• **Problem description**
Pick out each line of the records that includes the string "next", and copy it.

• **Extracted records**
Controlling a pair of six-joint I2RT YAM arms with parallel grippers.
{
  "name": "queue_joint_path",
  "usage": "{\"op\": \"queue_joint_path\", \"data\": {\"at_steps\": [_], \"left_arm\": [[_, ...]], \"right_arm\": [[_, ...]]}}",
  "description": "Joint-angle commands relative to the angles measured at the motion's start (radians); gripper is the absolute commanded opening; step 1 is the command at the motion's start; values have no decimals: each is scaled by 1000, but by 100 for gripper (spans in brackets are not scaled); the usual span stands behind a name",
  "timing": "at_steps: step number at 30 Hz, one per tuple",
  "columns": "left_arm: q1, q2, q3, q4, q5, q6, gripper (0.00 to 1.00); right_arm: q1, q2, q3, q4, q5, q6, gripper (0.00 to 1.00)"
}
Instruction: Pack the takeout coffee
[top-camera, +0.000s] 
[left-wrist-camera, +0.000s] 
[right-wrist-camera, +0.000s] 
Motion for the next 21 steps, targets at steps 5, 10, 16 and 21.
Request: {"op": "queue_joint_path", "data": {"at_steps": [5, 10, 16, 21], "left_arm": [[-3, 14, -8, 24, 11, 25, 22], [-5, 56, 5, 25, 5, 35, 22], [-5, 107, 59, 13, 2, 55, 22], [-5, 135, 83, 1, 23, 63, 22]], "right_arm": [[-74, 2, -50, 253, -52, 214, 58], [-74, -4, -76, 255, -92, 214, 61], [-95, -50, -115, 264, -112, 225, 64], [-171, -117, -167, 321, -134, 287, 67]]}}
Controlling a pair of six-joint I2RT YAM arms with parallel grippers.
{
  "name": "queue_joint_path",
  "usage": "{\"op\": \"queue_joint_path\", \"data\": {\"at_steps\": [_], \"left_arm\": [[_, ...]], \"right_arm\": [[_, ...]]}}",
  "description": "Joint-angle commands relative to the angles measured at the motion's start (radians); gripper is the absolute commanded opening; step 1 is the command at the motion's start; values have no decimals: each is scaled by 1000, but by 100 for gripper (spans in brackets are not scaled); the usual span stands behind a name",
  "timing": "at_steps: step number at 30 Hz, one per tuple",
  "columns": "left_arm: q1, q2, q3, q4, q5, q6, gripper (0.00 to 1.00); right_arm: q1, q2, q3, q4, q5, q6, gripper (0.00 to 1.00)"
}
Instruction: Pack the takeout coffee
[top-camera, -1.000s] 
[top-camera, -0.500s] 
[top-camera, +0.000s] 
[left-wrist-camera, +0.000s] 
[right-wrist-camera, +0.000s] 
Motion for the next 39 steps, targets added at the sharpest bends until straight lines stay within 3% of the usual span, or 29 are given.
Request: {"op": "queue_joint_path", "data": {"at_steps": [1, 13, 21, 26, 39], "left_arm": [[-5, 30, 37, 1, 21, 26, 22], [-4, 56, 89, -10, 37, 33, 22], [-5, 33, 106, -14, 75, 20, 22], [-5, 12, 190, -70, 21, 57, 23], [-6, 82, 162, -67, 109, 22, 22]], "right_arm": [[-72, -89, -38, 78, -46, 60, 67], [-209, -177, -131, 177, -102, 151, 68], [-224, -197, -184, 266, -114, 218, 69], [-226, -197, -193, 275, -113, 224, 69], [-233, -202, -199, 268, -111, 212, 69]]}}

• **The answer**
Motion for the next 21 steps, targets at steps 5, 10, 16 and 21.
Motion for the next 39 steps, targets added at the sharpest bends until straight lines stay within 3% of the usual span, or 29 are given.

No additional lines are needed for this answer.